Each line from the beginning of the data below through the line containing "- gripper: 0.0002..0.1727" should be repeated exactly, please.

==*==

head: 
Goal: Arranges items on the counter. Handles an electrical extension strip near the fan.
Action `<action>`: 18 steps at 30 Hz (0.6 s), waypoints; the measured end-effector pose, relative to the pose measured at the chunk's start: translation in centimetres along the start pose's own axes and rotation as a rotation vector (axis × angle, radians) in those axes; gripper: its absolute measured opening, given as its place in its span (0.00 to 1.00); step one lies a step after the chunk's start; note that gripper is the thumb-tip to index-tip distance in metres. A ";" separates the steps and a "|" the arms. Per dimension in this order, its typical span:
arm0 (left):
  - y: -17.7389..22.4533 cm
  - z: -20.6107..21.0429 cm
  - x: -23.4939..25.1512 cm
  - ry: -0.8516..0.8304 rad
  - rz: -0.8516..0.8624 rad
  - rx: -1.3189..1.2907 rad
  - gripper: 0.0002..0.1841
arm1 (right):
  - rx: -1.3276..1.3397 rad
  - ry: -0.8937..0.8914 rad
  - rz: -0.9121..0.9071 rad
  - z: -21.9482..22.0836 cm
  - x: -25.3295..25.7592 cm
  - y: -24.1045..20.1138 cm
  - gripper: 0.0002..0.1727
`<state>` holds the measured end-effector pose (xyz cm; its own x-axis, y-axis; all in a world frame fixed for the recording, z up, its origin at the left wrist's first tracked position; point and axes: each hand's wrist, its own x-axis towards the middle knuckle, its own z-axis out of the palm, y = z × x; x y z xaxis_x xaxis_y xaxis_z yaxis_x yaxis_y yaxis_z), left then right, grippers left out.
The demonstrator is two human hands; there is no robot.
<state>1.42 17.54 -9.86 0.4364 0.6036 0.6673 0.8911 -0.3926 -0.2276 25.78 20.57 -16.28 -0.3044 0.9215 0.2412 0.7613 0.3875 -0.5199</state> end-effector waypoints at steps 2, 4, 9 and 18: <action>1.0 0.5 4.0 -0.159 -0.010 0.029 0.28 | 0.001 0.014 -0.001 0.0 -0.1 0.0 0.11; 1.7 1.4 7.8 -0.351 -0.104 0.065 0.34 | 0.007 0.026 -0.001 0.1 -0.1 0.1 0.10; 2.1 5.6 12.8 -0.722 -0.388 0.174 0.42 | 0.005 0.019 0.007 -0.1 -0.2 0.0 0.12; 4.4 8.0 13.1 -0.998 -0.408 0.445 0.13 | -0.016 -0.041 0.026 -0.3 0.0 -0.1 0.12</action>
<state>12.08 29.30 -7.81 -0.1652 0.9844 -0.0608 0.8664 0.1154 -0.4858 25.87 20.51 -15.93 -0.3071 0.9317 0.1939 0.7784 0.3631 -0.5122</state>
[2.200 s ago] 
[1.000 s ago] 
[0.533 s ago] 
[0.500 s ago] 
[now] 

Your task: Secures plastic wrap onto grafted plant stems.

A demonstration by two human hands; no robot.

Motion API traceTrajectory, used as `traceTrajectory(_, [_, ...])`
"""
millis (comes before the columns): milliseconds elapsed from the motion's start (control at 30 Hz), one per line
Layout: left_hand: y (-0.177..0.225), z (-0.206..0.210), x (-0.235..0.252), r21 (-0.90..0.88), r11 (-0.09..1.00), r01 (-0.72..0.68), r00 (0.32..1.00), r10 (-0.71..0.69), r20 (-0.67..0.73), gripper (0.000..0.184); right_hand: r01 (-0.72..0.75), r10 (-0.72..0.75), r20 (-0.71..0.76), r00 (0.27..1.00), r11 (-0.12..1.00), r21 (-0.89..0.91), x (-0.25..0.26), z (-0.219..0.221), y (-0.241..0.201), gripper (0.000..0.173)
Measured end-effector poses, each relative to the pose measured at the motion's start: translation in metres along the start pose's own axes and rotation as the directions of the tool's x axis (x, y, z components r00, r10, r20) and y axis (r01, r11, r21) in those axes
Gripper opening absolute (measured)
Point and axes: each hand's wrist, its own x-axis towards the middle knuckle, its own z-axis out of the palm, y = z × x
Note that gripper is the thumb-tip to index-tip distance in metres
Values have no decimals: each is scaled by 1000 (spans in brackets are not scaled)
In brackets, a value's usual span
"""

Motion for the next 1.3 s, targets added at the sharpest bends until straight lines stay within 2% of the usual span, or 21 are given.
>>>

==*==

◆ YOUR RESPONSE ◆
head: 
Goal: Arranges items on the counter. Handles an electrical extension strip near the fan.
Action `<action>`: 18 steps at 30 Hz (0.6 s), waypoints; the measured end-effector pose, relative to the pose measured at the chunk's start: translation in centimetres along the start pose's own axes and rotation as a rotation vector (axis × angle, radians) in those axes; gripper: its absolute measured opening, given as its place in its span (0.00 to 1.00); step one lies a step after the chunk's start; note that gripper is the thumb-tip to index-tip distance in metres. A ";" separates the steps and a "|" the arms. Per dimension in this order, its typical span:
arm0 (left):
  - y: -17.7389..22.4533 cm
  - z: -20.6107..21.0429 cm
  - x: -23.4939..25.1512 cm
  - ry: -0.8516..0.8304 rad
  - rz: -0.8516..0.8624 rad
  - rx: -1.3189..1.2907 rad
  - gripper: 0.0002..0.1841
arm1 (right):
  - rx: -1.3276..1.3397 rad
  - ry: -0.8937..0.8914 rad
  - rz: -0.9121..0.9071 rad
  - z: -21.9482..22.0836 cm
  - x: -25.3295..25.7592 cm
  - y: -24.1045..20.1138 cm
  - gripper: 0.0002..0.1727

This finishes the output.